“Gondi, Adilabad” [wsg] appears to be missing from the list of languages in 6.1.112 (and 6.1.110, for that matter). It used to be there…where could it have gone?
Hi Fraser, welcome to the Language Software Community site!
The short answer: use ‘gon’.
The long answer involves macrolanguage codes and how the computer industry deals with them. “gon” is the macrolanguage code for Gondi (gon | ISO 639-3) and it encompasses “esg”, “ggo”, “gno”, “wsg”. Current practice in computing is that one of these encompassed languages is chosen as the representative of the macrolanguage and is assigned the macrolanguage code. So, although “wsg” is still valid, “gon” is the preferred language tag to use for Adilabad Gondi.
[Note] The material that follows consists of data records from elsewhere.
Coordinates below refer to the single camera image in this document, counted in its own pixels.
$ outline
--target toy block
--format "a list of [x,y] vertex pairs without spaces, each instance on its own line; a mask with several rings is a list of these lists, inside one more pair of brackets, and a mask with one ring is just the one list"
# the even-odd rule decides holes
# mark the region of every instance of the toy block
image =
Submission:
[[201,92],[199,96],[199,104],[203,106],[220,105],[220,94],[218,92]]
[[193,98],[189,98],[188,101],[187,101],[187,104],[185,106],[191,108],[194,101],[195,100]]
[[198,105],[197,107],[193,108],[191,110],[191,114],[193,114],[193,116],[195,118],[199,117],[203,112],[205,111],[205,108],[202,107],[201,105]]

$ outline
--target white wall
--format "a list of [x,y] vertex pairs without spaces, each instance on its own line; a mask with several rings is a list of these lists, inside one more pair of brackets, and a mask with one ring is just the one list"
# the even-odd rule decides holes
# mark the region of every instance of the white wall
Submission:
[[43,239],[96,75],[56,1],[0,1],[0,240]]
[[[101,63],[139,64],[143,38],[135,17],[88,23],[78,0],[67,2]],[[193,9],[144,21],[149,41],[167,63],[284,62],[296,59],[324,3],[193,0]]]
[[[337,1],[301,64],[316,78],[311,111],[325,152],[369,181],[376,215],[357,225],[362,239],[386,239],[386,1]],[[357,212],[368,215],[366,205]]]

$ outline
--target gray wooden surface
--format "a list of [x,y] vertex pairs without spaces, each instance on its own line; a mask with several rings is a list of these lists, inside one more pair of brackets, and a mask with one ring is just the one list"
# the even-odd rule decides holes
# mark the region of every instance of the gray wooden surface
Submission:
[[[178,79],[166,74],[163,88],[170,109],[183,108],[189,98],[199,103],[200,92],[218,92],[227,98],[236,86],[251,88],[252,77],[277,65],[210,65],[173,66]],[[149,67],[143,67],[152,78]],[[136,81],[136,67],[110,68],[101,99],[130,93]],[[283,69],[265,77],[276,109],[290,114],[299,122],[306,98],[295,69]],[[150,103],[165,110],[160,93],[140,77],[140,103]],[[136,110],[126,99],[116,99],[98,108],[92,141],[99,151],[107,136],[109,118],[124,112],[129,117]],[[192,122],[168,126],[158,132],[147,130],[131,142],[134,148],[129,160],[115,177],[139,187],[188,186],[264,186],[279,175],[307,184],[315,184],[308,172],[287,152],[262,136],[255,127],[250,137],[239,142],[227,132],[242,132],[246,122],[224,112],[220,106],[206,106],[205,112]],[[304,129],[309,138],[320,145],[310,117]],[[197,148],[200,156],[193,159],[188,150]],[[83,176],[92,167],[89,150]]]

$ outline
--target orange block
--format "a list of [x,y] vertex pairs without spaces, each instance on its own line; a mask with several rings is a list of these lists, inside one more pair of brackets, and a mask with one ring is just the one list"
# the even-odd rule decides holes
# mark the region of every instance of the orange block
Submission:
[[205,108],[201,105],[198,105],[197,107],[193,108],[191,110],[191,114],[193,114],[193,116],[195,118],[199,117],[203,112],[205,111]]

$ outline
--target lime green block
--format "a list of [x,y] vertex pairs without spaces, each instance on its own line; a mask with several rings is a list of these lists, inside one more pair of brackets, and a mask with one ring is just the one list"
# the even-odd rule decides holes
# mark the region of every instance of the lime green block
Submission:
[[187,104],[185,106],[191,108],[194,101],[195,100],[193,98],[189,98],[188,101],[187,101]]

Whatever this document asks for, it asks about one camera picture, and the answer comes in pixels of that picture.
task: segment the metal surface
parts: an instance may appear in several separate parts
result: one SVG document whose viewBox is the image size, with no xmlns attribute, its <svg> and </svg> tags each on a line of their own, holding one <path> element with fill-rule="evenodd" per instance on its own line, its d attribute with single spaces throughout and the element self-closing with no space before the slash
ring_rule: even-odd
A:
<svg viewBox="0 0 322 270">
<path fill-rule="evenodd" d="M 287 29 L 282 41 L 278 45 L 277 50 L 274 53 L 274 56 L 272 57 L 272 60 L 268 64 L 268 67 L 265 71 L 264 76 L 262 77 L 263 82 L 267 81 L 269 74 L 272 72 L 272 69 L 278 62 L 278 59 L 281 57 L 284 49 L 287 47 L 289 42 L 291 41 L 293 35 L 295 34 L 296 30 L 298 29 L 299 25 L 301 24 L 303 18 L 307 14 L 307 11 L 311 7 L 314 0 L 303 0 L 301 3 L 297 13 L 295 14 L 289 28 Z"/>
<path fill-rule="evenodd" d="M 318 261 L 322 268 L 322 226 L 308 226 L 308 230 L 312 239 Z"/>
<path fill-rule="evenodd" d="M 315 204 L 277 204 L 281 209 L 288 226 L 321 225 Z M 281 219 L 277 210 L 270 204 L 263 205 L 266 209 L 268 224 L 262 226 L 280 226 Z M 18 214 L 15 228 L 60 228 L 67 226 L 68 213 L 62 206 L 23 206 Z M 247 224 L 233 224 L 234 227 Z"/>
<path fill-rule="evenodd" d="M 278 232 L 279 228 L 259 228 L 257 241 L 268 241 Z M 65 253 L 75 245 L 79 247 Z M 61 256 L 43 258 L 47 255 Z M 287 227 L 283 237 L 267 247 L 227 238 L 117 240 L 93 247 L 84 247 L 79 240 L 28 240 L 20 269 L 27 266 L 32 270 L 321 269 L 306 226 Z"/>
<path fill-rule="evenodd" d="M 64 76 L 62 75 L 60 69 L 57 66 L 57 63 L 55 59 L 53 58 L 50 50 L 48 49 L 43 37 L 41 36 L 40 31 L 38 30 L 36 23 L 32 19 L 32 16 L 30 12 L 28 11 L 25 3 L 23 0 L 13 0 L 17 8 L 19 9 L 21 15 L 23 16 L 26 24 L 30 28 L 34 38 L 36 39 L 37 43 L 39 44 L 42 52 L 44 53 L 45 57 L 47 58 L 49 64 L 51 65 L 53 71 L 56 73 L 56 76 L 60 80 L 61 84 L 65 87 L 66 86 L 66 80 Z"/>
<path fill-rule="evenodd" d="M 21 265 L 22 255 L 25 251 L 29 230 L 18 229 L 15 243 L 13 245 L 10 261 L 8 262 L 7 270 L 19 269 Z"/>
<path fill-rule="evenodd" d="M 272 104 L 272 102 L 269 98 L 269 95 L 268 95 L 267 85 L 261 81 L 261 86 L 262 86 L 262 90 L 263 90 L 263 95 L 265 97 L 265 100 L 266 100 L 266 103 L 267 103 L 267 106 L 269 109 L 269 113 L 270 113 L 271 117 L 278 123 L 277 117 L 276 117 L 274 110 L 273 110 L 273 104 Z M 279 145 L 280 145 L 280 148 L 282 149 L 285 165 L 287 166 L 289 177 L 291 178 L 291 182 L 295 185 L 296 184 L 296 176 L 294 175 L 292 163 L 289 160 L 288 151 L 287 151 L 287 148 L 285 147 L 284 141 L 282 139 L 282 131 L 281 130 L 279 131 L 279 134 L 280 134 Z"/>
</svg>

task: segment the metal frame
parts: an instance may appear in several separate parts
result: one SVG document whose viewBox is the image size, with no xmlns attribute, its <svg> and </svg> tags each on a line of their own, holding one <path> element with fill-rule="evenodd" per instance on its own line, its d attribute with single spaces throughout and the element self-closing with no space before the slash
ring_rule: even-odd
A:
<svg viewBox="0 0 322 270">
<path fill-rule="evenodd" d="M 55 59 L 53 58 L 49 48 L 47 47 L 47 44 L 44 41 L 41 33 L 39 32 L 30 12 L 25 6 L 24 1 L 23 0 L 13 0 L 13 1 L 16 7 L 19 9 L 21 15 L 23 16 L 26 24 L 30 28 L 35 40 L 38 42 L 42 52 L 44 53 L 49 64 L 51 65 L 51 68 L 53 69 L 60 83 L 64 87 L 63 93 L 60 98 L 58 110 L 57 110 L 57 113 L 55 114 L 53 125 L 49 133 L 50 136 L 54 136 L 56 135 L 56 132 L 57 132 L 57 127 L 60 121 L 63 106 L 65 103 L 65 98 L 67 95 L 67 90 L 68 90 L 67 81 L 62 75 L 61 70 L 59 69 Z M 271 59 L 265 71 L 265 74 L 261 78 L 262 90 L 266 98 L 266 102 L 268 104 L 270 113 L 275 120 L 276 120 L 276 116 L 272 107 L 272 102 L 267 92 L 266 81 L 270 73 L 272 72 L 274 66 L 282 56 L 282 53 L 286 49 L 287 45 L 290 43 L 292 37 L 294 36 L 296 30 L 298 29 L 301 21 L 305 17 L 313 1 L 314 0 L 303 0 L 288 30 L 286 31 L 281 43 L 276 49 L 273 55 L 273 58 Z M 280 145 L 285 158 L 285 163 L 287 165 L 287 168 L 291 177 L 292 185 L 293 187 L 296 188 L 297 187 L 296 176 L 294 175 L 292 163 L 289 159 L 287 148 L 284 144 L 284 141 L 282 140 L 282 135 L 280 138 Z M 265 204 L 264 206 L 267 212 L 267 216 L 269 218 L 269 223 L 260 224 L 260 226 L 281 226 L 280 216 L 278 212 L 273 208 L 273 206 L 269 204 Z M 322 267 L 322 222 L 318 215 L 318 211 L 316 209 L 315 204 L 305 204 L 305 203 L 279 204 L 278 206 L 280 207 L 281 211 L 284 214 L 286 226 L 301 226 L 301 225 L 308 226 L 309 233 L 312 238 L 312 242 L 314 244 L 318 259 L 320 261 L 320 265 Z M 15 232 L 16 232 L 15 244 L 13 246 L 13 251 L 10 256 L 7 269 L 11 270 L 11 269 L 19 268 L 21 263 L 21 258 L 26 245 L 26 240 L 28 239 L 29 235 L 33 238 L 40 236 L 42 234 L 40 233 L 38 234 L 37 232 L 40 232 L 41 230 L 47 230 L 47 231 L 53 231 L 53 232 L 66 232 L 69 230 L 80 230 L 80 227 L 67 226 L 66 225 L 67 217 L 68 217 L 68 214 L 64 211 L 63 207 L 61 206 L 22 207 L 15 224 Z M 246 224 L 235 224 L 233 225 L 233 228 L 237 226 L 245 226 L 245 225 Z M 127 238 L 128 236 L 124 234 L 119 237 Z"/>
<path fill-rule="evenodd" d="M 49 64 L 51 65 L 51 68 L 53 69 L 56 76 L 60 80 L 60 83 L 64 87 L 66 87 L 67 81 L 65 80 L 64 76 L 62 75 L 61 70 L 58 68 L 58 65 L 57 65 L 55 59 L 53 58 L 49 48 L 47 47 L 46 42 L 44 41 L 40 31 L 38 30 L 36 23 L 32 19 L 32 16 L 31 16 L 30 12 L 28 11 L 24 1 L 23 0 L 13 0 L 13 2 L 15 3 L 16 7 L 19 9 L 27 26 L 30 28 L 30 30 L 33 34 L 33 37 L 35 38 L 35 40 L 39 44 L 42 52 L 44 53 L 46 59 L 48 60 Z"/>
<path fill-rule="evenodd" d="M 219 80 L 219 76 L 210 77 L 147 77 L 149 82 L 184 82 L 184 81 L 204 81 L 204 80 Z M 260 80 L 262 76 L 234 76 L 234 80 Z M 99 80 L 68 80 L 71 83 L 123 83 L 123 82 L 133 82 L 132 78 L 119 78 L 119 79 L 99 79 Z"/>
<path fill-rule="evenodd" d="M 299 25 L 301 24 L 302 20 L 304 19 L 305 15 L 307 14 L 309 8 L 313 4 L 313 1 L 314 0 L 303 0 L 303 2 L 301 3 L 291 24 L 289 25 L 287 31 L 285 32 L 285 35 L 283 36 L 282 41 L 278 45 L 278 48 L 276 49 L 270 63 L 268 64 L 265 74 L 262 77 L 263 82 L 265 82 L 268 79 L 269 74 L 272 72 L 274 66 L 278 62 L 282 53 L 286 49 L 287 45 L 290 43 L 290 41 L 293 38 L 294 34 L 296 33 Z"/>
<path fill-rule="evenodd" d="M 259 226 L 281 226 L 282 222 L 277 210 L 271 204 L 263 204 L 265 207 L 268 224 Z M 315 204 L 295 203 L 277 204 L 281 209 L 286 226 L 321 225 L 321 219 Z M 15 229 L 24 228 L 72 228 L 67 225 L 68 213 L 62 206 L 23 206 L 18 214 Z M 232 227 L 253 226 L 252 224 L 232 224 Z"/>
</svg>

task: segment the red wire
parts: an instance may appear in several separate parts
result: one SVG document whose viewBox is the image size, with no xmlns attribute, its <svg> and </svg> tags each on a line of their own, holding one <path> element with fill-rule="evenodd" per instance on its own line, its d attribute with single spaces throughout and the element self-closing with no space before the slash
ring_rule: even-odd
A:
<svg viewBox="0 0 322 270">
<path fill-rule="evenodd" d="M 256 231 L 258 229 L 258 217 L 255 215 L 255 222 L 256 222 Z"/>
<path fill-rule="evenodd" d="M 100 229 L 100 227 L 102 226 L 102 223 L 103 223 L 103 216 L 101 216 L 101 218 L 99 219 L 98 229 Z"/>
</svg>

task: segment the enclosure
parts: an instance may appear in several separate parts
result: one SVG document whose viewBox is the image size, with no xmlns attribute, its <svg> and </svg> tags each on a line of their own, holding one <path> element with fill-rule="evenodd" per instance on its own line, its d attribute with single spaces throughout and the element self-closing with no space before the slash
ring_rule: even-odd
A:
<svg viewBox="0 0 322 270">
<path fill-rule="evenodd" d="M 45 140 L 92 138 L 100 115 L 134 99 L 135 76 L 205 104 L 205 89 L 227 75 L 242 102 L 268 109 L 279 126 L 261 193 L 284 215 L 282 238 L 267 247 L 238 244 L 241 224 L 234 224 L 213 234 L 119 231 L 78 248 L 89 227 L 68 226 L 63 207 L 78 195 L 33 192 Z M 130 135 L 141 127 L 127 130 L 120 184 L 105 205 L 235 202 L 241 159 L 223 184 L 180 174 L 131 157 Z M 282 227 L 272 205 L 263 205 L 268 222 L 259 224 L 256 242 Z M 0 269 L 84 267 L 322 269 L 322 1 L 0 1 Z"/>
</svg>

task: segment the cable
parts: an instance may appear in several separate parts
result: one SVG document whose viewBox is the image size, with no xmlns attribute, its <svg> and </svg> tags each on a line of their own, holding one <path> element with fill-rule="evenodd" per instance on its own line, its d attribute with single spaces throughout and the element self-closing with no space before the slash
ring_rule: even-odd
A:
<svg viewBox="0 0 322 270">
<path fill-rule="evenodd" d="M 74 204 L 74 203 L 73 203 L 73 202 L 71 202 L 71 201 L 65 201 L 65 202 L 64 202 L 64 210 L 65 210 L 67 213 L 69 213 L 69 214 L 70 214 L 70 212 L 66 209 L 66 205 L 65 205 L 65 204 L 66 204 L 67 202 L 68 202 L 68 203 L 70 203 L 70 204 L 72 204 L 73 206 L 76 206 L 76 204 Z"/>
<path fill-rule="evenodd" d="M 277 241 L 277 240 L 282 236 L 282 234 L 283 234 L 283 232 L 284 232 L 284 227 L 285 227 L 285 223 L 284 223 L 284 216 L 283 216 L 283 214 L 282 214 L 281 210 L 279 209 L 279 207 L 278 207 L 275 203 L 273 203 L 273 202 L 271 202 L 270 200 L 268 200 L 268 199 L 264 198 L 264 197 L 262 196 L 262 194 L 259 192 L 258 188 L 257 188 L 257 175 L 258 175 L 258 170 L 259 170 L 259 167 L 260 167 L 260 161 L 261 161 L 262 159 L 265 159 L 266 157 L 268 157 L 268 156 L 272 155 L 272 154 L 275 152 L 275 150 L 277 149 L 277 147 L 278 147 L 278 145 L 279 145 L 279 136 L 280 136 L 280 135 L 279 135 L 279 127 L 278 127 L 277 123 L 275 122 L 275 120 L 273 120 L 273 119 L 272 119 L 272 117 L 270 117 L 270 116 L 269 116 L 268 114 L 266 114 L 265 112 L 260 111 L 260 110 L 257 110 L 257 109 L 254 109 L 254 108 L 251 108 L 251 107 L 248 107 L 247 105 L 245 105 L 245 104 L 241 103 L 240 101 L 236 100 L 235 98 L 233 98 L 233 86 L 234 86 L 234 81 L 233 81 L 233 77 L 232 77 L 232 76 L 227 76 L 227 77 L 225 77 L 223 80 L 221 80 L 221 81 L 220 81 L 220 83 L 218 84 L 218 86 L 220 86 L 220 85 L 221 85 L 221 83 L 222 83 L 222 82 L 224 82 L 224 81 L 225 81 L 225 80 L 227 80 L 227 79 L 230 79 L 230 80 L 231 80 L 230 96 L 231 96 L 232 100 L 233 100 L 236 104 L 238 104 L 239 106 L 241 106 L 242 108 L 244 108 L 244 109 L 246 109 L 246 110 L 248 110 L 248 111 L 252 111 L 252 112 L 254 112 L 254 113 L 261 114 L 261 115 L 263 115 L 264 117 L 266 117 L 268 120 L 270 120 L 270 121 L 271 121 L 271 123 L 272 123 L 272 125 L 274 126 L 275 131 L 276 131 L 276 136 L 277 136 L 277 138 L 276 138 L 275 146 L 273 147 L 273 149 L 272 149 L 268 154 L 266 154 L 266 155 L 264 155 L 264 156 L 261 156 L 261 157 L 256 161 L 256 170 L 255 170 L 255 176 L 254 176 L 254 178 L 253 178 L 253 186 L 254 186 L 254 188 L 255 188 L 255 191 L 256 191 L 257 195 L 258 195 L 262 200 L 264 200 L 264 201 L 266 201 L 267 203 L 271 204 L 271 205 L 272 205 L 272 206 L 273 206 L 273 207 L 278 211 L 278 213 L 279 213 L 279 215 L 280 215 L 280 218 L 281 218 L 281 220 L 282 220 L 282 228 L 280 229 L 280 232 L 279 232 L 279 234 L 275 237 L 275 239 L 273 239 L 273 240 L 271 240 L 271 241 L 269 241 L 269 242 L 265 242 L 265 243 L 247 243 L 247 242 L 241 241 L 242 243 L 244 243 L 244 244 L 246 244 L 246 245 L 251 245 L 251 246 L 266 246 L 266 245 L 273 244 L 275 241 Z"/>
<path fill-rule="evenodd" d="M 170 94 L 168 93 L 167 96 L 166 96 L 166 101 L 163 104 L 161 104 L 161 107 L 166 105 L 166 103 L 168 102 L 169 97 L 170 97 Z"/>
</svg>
But if this doesn’t answer your question, please ask a follow-up one.
Hi Fraser,
We should probably chat about this.
I do know that you all have been using wsg, and there are books uploaded to bloomlibrary with that tag.
But, going back to Bloom 5.6, I don’t see that tag coming up in the language picker.
Of note is that the new picker, which will release in version 6.2, does have it.
David, it sounds like you disagree with the approach we have taken, which is to direct people to use the specific language codes rather than macrolanguage tags. We should probably discuss that (likely in a different format).
Thanks, @drowe and @andrew_polk. Happy to have a conversation about this when it’s convenient.
My response was addressed at why “wsg” wasn’t in the list of languages. It seems that you have the means to use “wsg” in Bloom (at least in version 6.2) and that that is the recommendation from Bloom. I agree that the more specific tag is less confusing. You should be aware, however, that in other contexts “gon” may be substituted for “wsg”.
Current practice in computing
The Bloom project manages one of the larger collections of minority language materials in the world. From that position, we have developed an opinion on what is helpful when it comes to tagging materials. We strongly discourage the use of ambiguous codes where possible. There are two instances of this where we encourage doing better than standard practice:
- avoid macrolanguage codes, just use the specific ISO 639-3 code
- for languages without an established code, avoid raw codes like
qaa
-qtx
. Instead, always start withqaa
and use the rest of the tag to make it descriptive, e.g.qaa-AQ-x-foo
" (which means “Foo in Antarctica”).
Our new Language Picker is based on these two practices.
–John
Thanks for the work done on the new language picker. I think it does an excellent job of displaying things progressively, and includes enough options even with a vague search, without overwhelming the user with too many things to choose from.
I also like the fact that this interface actively discourages the use of macro language codes:
So I’m confused by a statement earlier in this discussion: although “wsg” is still valid, “gon” is the preferred language tag to use for Adilabad Gondi. I can’t see why it would be better to use ‘gon’ rather than a specific code like ‘wsg’. And who gets to decide which single sub-language gets to represent all the other languages within ‘gon’? That seems a bit of an arbitrary choice - and certainly one that outsiders wouldn’t/shouldn’t make.
If people are creating content to be uploaded to the BLOOM library, we need to encourage as much detail as possible (ie. drill down to the sub-language codes, and scripts, and even region(s)). But if the language picker is being used to search for content then we need to make sure that searching for a single macro-code ALSO provides results from the various sub-language codes below it. I hope I’m not just stating the obvious.